The rate of bloodstream infections caused by central intravenous lines in hospitals can be reduced to almost zero, saving over $200 000 per year, if a modified central line maintenance procedure developed by a group of Victorian researchers is used, according to a study published in the Medical Journal of Australia.

About 4000 central line-associated bloodstream infections (CLABSIs) occur in Australian intensive care units each year, with a mortality rate of between 4% and 20% at an estimated cost of $36.26 million a year. Each CLABSI case adds an extra 2.5 days in the ICU and an extra 7.5 days in the hospital.

Despite the introduction of improved insertion procedures and care of central lines, the international CLABSI rates still range from 0.9 to 3.6 cases per 1000 central line-days.

Research undertaken by a combined ICU and ID research team, conducted a before-and-after study of adult patients admitted to the University Hospital Geelong ICU.

The CLABSI Prevention Program or the central line bundle of care, introduced by the University Hospital Geelong ICU and the Infection Control Service in 2009, included central line insertion standard operating procedures with the use of a Biopatch - a dressing proven to reduce catheter-related infections - as well as daily body wash using an antiseptic agent, daily reviews and nurse follow-ups.
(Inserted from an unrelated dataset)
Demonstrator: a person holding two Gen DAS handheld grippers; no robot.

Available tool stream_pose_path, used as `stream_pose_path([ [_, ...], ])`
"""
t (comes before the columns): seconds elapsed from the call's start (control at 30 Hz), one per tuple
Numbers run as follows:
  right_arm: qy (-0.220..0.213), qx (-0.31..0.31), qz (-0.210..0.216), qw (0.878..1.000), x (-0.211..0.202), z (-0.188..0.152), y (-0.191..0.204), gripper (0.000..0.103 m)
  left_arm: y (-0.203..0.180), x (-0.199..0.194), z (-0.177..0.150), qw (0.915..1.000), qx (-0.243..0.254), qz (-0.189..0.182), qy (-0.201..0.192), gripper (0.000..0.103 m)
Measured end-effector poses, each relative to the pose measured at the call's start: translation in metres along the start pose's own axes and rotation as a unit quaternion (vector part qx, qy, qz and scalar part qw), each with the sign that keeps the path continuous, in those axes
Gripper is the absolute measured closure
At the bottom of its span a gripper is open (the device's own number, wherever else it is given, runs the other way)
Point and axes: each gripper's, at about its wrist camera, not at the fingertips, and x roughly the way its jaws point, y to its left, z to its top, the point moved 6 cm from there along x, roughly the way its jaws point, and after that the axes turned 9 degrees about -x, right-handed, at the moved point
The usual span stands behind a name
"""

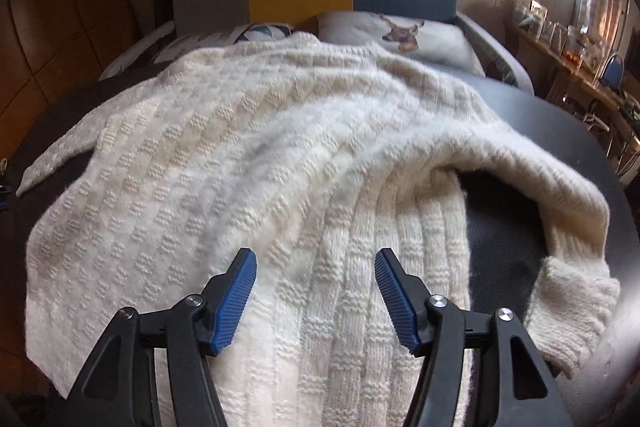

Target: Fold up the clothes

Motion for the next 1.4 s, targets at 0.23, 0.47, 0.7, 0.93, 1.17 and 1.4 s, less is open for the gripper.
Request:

The average CLABSI rate dropped from 2.2 infection cases per 1000 days while on the central line before the 2009 intervention to 0.5 infections per 1000 central line days in the post-intervention period.

"In real terms, the reduced CLABSI rate equates to 15 fewer cases of CLABSI for the post-intervention period with an estimated total reduction in ICU length of stay of 38 days, hospital length of stay of 113 days and resultant cost saving of about $210 000", the researchers concluded.

"A central line care bundle ... can effectively reduce the CLABSI rate to zero and ... this zero CLABSI rate can be sustained."

The researchers acknowledged that validation of their results by other centres would provide further support for their findings.